INSTRUCTIONS FOR THE TASK: Reproduce exactly the line with "Hi there! Could you please locate the person's right forearm" and the lines after it. Stop at the last line of the data and include nothing else.
Start of GIVEN RECORDS
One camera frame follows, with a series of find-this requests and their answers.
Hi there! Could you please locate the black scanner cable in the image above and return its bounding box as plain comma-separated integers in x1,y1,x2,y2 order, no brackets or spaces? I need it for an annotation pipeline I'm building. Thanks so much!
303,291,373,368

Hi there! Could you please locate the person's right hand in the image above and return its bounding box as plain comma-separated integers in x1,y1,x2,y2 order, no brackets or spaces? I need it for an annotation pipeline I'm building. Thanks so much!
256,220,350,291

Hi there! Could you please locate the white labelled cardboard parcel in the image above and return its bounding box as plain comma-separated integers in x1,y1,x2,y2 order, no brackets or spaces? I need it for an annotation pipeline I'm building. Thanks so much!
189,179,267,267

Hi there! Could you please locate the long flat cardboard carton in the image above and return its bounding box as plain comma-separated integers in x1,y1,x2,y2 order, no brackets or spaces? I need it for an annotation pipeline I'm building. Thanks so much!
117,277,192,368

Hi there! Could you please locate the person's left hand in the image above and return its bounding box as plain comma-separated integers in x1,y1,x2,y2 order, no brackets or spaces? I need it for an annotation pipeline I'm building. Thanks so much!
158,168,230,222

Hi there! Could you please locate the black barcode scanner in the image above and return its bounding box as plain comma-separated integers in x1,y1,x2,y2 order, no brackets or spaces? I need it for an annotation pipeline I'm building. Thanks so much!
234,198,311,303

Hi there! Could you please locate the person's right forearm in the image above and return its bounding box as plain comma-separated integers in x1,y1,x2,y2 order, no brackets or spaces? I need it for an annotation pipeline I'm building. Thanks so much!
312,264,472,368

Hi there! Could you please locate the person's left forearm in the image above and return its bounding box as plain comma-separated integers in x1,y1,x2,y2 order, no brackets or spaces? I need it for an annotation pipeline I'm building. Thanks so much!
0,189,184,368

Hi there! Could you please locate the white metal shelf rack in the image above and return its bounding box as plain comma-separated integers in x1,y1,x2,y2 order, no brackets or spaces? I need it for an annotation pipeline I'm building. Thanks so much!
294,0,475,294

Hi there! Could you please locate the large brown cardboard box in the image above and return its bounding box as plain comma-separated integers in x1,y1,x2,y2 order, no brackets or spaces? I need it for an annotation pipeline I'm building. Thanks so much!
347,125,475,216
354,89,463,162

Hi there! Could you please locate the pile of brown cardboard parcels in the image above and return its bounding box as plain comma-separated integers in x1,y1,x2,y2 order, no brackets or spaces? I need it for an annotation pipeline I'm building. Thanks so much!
End of GIVEN RECORDS
FINISHED TASK:
Hi there! Could you please locate the person's right forearm in the image above and return its bounding box as plain comma-separated integers in x1,y1,x2,y2 order, no brackets or spaces? I need it for an annotation pipeline I'm building. Thanks so much!
312,264,472,368

Hi there! Could you please locate the person's left forearm in the image above and return its bounding box as plain comma-separated integers in x1,y1,x2,y2 order, no brackets or spaces? I need it for an annotation pipeline I'm building. Thanks so much!
0,189,184,368

Hi there! Could you please locate the white metal shelf rack in the image above and return its bounding box as plain comma-separated integers in x1,y1,x2,y2 order, no brackets or spaces? I need it for an annotation pipeline I'm building. Thanks so much!
294,0,475,294

Hi there! Could you please locate the large brown cardboard box in the image above and return its bounding box as plain comma-separated integers in x1,y1,x2,y2 order, no brackets or spaces? I need it for an annotation pipeline I'm building. Thanks so much!
347,125,475,216
354,89,463,162

Hi there! Could you please locate the pile of brown cardboard parcels in the image above and return its bounding box as plain comma-separated integers in x1,y1,x2,y2 order, no brackets or spaces? I need it for an annotation pipeline I'm building. Thanks so much!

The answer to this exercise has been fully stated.